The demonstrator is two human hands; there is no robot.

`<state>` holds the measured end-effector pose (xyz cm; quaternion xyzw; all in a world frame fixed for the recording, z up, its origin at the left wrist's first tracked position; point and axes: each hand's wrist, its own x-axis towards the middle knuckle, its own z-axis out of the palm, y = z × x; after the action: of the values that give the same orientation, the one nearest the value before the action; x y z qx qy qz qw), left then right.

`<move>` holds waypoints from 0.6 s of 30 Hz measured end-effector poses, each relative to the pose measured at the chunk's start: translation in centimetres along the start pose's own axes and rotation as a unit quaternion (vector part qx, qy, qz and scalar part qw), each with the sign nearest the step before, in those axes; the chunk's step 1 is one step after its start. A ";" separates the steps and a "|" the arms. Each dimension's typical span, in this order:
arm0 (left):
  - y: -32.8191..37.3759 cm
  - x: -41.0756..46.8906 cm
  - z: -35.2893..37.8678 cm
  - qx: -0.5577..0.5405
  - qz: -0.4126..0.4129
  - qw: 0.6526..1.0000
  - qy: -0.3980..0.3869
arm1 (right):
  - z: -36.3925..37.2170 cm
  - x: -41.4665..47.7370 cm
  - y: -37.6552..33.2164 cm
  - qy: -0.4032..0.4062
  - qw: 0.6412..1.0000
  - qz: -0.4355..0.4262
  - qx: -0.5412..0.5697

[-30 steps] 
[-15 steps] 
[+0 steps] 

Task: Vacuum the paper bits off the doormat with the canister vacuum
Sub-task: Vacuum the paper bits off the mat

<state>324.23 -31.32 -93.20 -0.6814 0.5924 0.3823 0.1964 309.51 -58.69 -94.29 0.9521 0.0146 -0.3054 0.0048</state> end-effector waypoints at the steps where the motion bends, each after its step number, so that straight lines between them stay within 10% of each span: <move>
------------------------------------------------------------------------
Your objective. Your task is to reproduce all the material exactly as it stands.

Reply to the exercise.
The demonstrator is two human hands; there is no robot.

`<state>` holds the measured end-effector pose (xyz cm; quaternion xyzw; all in a world frame fixed for the recording, z up, its origin at the left wrist's first tracked position; point and axes: each hand's wrist, its own x-axis towards the middle knuckle, its own z-axis out of the palm, y = z × x; after the action: of the values that give the same orientation, the one nearest the value before the action; x y z qx qy qz qw), left then right.

`<move>` holds waypoints from 0.6 s of 30 Hz measured end-effector poses, each relative to the pose measured at the chunk's start: translation in centimetres along the start pose's own axes and rotation as a unit quaternion (vector part qx, qy, qz and scalar part qw), each with the sign nearest the step before, in those axes; the chunk's step 1 is one step after its start. A ";" separates the steps and a "|" the arms. Each dimension's typical span, in this order:
arm0 (left):
  - y: -32.8191..37.3759 cm
  - x: -41.0756..46.8906 cm
  - z: -35.2893..37.8678 cm
  - qx: -0.5577..0.5405
  - qz: -0.4126..0.4129
  - qw: 0.6526..1.0000
  - qy: -0.3980..0.3869
arm1 (right):
  - z: -36.3925..37.2170 cm
  - x: -41.4665..47.7370 cm
  - y: -37.6552..33.2164 cm
  - qy: -0.4032..0.4062
  - qw: 0.6412..1.0000
  - qz: -0.4355..0.4262
  - qx: -0.5412..0.5697

[-30 steps] 
[-15 steps] 
[+0 steps] 

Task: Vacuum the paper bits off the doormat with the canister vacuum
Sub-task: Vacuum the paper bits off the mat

<state>324.23 -31.32 -93.20 -0.6814 0.5924 0.3823 0.1964 309.51 -58.69 -94.29 0.9521 0.0146 -0.3054 0.0048</state> end-effector waypoints at the steps where the motion bends, each after its step number, so that straight lines between them stay within 10% of each span: <move>

The exercise is done, and no more output is needed.